On February 4th, Bush sent the FY09 Budget request to Congress. This means a shuffle of money for the sciences with the DOE expecting gains (avert the energy crisis) and losses for the DIH and USGS (among others). What can we do? I am particularly upset that the Nataional Water Quality Assessment Program (NAWQA) will suffer budget reductions of over $10 Million (with a new annual budget of 54.1 Million). During the summer I was 19, I worked for the Minnesota NAWQA as a UNIX-GIS mapper as part of an effort to monitor the health of the Red River and Mississippi Basins. A few years later, I found my way back to NAWQA as a undergraduate hydrology employee for the Wisconsin office. Maybe I was young and impressionable, but my memory hasn't faded. I cannot say enough about NAWQA and the importance of their efforts. The long term data sets established by NAWQA provide a sense of the changing quality of our waterways through time and space. This information is necessary to evaluate our past, current, and future water management practices. NAWQA also provides a baseline of hydrology data that complements new research on hot topics.

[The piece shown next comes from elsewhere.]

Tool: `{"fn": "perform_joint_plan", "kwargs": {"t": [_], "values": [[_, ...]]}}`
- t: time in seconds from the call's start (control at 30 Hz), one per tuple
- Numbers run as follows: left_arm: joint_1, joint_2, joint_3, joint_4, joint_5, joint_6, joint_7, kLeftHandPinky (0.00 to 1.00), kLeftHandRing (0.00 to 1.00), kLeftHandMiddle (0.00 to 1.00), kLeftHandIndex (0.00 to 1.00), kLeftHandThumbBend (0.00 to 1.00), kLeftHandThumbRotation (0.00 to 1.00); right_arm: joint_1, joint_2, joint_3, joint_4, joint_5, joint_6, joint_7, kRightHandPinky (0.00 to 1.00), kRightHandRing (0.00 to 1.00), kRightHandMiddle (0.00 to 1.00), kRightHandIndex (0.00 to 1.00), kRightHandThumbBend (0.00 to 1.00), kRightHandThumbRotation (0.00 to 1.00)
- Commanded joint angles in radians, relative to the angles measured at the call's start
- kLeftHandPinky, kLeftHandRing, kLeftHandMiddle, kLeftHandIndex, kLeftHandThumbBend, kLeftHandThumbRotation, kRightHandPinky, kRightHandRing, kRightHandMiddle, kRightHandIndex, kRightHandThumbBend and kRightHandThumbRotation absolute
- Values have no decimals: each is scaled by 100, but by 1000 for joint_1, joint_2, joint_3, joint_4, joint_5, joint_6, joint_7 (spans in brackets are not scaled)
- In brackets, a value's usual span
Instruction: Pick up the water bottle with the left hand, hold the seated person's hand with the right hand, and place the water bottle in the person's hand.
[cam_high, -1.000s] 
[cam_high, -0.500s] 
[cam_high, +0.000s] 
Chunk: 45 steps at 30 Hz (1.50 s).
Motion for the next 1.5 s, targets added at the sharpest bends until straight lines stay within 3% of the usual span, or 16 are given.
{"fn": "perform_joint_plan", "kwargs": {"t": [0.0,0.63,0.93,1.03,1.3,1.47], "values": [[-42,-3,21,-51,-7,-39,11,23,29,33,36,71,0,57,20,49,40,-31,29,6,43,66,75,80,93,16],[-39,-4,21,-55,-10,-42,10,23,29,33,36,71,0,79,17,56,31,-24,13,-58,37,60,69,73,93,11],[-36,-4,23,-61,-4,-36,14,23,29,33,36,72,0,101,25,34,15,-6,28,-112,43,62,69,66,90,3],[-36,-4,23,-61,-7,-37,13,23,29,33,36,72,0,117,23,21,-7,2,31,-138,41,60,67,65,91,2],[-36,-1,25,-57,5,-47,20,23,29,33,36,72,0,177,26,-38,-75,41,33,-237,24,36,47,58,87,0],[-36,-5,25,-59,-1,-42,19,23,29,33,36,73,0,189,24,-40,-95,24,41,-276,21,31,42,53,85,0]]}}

In Science Magazine, the Chief Executive of the American Association for the Advancement of Science (AAAS), Alan Leshner, urged (2/15/08)
"We should take up "glocal" science advocacy to complement the traditional approach. This strategy involves taking a global issue and making it meaningful to society at the local level. Scientists and citizen advocates should recruit their nonscience friends and neighbors to promote science funding to decision-makers. Recruiting efforts can be as simple as discussing science-related issues at dinner parties or as ambitious as meeting with community groups, school boards, or city council members. The appeal should be locally focused for two important reasons: Policy-makers often seem to listen better in their home districts, where they are less distracted by the press of life on Capitol Hill; and they need to see clearly that science funding is not only a national but a local issue for all their constitutents, not just those who are scientists."
As mentors to K-12 and undergraduate students, we must build classes with local relevance... this is especially important to introductory science classes, where students may receive their only exposure to conducting, evaluating, and valuing scientific research.